--- Problem to solve ---
A word-for-word copy of the following listing is needed. Leave out its images.

--- Given data ---
---*---

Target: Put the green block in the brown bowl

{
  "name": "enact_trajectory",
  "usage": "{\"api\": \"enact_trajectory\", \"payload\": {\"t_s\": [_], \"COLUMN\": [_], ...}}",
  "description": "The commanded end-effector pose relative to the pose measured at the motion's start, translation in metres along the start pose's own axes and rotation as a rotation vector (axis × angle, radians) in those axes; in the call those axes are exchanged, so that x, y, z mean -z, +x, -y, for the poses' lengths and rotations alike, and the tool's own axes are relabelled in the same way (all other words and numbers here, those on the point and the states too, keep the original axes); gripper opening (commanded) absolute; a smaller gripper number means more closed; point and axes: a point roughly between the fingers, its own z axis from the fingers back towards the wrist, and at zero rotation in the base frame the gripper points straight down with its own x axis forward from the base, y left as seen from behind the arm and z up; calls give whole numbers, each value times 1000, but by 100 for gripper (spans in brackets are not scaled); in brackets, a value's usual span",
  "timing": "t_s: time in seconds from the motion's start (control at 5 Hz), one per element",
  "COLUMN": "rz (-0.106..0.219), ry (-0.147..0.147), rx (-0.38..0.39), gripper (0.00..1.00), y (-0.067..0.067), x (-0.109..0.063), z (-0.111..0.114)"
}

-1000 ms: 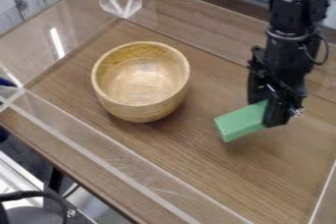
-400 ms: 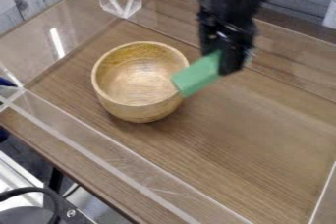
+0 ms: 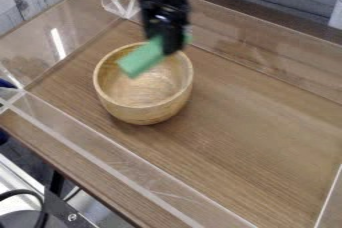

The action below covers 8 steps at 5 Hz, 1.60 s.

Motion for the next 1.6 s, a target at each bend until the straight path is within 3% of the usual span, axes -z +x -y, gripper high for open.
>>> {"api": "enact_trajectory", "payload": {"t_s": [0.0,0.2,0.8,1.4], "rz": [73,68,67,60], "ry": [49,50,39,28], "rx": [-13,-24,7,15], "gripper": [0,0,0,0], "y": [-9,-19,-7,-2], "x": [-20,-14,-1,8], "z": [-19,-29,-9,-4]}}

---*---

--- Result ---
Target: Put the green block in the brown bowl

{
  "name": "enact_trajectory",
  "usage": "{\"api\": \"enact_trajectory\", \"payload\": {\"t_s\": [_], \"COLUMN\": [_], ...}}",
  "description": "The commanded end-effector pose relative to the pose measured at the motion's start, translation in metres along the start pose's own axes and rotation as a rotation vector (axis × angle, radians) in those axes; in the call those axes are exchanged, so that x, y, z mean -z, +x, -y, for the poses' lengths and rotations alike, and the tool's own axes are relabelled in the same way (all other words and numbers here, those on the point and the states too, keep the original axes); gripper opening (commanded) absolute; a smaller gripper number means more closed; point and axes: a point roughly between the fingers, its own z axis from the fingers back towards the wrist, and at zero rotation in the base frame the gripper points straight down with its own x axis forward from the base, y left as seen from behind the arm and z up; calls give whole numbers, each value times 1000, but by 100 for gripper (spans in brackets are not scaled); in brackets, a value's usual span",
  "timing": "t_s: time in seconds from the motion's start (control at 5 Hz), one per element",
  "COLUMN": "rz (-0.106..0.219), ry (-0.147..0.147), rx (-0.38..0.39), gripper (0.00..1.00), y (-0.067..0.067), x (-0.109..0.063), z (-0.111..0.114)"
}

-1000 ms: 
-400 ms: 
+0 ms: 

The action below covers 8 steps at 5 Hz, 1.60 s.

Motion for the next 1.6 s, a target at each bend until the straight path is within 3% of the usual span, axes -z +x -y, gripper high for open.
>>> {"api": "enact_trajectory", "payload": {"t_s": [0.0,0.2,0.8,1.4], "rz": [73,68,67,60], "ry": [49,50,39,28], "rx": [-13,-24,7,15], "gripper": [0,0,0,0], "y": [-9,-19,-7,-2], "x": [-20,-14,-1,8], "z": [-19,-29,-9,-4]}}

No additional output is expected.